One of Adam Smith’s key insights into judging a tax system was equity. The concept of income not only denies the class nature of its production out of the labor of workers but also makes the nature of our activity a generalized equivalent. We are all earning income rather than one class producing the surplus value through its labor. Shares in that value are then distributed to capital through the process of exchange, that is, the market, based on their capital contributions. That “surplus become profit” or other forms of return on capital is then reinvested in labor power in the form of wages and machinery, factories, and the like. Like the villagers wondering what has happened to their cattle, we should march backwards to the essence to understand the reality. There is no Trinity. There is only one source of income and that is labor and the surplus value they create.

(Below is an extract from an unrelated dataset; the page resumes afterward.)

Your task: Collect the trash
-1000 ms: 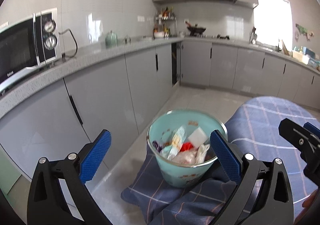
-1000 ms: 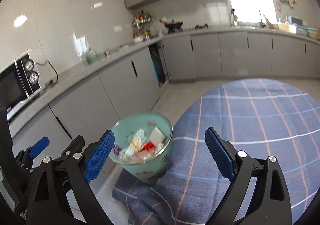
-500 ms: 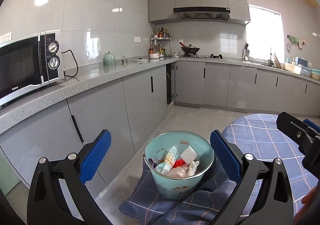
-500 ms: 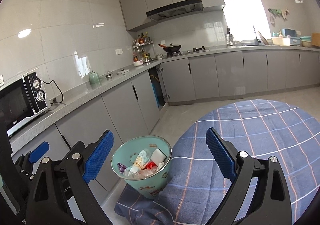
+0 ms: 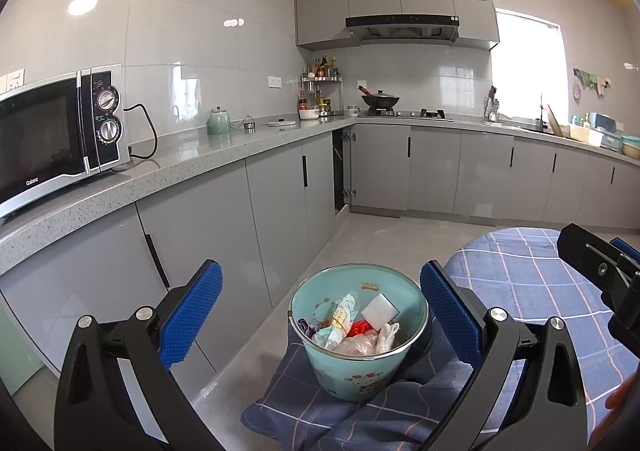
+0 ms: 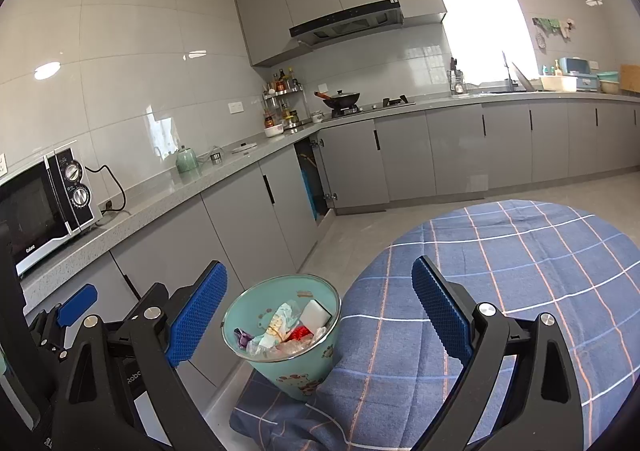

By accepting the appearance and reinforcing that appearance at the expense of the essence, the income tax system acts both as a revenue raiser and as an ideological tool hammering home the message of the Holy Trinity.
Using the concepts and approaches that Marx has left us—concepts such as surplus value, labor power, use value and exchange value, things as processes and relations, totality, contradiction and change, the dialectical process including abstraction, the realization of surplus value on the market, and the tendency of the rate of profit to fall—we can clean the windows into the soul of income tax in Australia and in other developed capitalist countries. Armed with a knowledge and a constant process of deepening our understanding—for example, by looking through Marx’s eyes at the process of capitalist production and circulation and the transformation of surplus value into profit, interest, rent, dividends, wages, and the like—we have the opportunity to clean off the centuries of caked-on filth on the windows into the soul of income tax. This wholesale cleaning could include projects not just looking at the system generally through the eyes of Marx but, for example, investigating the neoliberalization of tax policy and tax reform in Australia. It could also examine the role the Australian Labor Party plays, in government, in addressing tax the issues as part of managing capitalism, the question of rent taxes, how Australian tax reform and policy interrelates with, or is part of, wider global trends driven by global changes within capitalism, and why the Australian judiciary undermines or emasculates general anti-avoidance provisions. The foundations of the income tax system—income, source, residence, and the concept of taxpayer—could then be viewed using the tools outlined in this article. Let’s use the tools we have discovered. Our journey has just begun.